Pull every line with "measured" from the material.

** Recorded information **
══════

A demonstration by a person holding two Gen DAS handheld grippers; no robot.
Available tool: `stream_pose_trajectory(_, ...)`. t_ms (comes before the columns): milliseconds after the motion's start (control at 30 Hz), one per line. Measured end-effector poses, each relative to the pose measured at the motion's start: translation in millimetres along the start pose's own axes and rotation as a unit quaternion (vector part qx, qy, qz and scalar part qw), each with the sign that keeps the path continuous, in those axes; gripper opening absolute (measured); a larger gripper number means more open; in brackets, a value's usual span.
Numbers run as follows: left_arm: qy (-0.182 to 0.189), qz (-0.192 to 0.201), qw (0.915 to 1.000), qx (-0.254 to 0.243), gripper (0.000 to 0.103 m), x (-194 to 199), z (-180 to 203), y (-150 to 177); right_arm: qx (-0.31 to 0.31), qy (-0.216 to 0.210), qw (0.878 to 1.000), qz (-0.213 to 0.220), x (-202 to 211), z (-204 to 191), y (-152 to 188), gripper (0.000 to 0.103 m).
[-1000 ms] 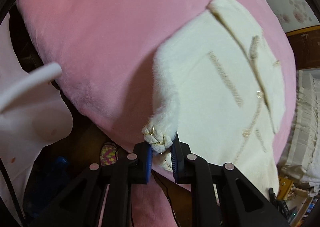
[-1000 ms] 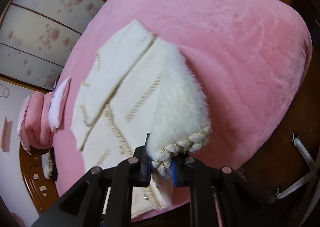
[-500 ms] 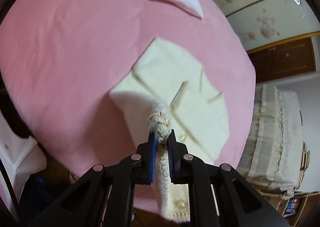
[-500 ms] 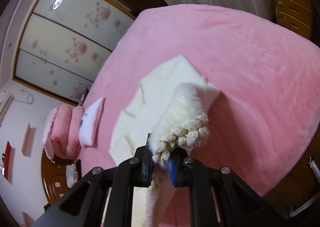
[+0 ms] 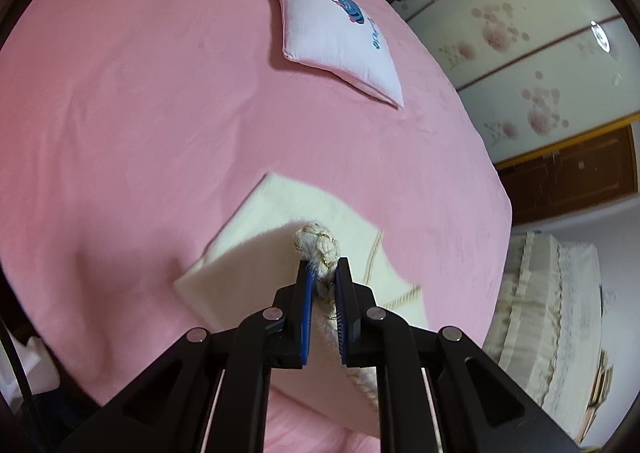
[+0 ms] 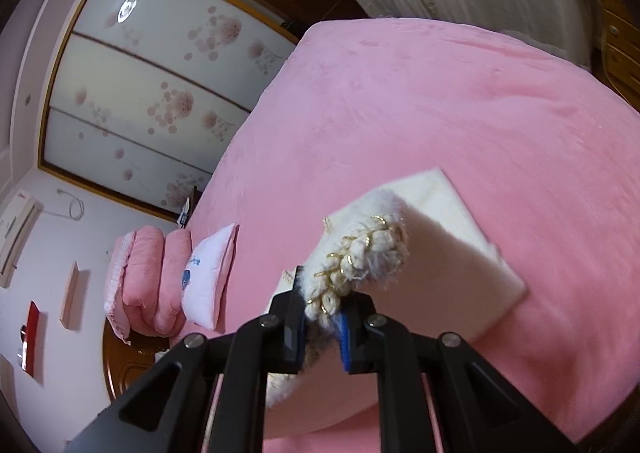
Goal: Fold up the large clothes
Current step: 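Lift the hem with both tools and fold it over toward the collar, then lay the folded hem flat and open both tools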
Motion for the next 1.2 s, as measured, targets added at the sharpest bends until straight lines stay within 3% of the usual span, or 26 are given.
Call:
stream_pose_trajectory(233,-0.022,0.002,0.9995,-0.024,0.008,-95.1,23.3,-25.4,0.068,0.028,0.997,-0.010,-86.2,1.1,-34.5,0.012)
stream_pose_trajectory(433,-0.034,-0.007,0.9978,-0.056,0.010,-173.1,31.8,-28.3,0.086,0.075,0.993,-0.024,-151.3,19.4,-31.1,0.016)
stream_pose_trajectory(533,-0.045,-0.006,0.9952,-0.087,0.028,-188.7,34.0,-31.6,0.111,0.111,0.987,-0.025,-164.0,23.6,-24.1,0.027)
stream_pose_trajectory(600,-0.055,0.020,0.9918,-0.114,0.077,-187.6,33.9,-37.4,0.142,0.120,0.982,-0.028,-167.2,21.2,-20.4,0.037)
stream_pose_trajectory(633,-0.054,0.037,0.9891,-0.132,0.084,-184.6,33.7,-40.0,0.161,0.128,0.978,-0.028,-166.4,20.4,-18.5,0.043)
stream_pose_trajectory(733,-0.077,0.056,0.9760,-0.196,0.085,-181.8,23.5,-39.6,0.216,0.165,0.962,-0.027,-163.4,24.4,-13.5,0.050)
stream_pose_trajectory(967,-0.178,0.011,0.9406,-0.289,0.085,-218.1,-34.2,-22.5,0.301,0.219,0.925,-0.078,-167.3,73.5,16.3,0.050)
stream_pose_trajectory(1100,-0.220,0.002,0.9222,-0.318,0.085,-237.9,-67.2,-12.2,0.305,0.213,0.922,-0.104,-175.7,100.3,22.6,0.050)
stream_pose_trajectory(1200,-0.223,-0.016,0.9227,-0.314,0.085,-244.1,-84.7,-3.2,0.300,0.189,0.927,-0.121,-185.4,107.2,24.0,0.048)
Point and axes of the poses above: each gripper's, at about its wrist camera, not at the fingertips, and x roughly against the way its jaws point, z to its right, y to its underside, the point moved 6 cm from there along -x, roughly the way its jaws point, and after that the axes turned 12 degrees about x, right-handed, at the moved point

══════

** Task answer **
Available tool: `stream_pose_trajectory(_, ...)`. t_ms (comes before the columns): milliseconds after the motion's start (control at 30 Hz), one per line. Measured end-effector poses, each relative to the pose measured at the motion's start: translation in millimetres along the start pose's own axes and rotation as a unit quaternion (vector part qx, qy, qz and scalar part qw), each with the sign that keeps the path continuous, in those axes; gripper opening absolute (measured); a larger gripper number means more open; in brackets, a value's usual span.
Motion for the next 1.2 s, as measured, targets added at the sharpest bends until straight lines stay within 3% of the usual span, or 26 are given.

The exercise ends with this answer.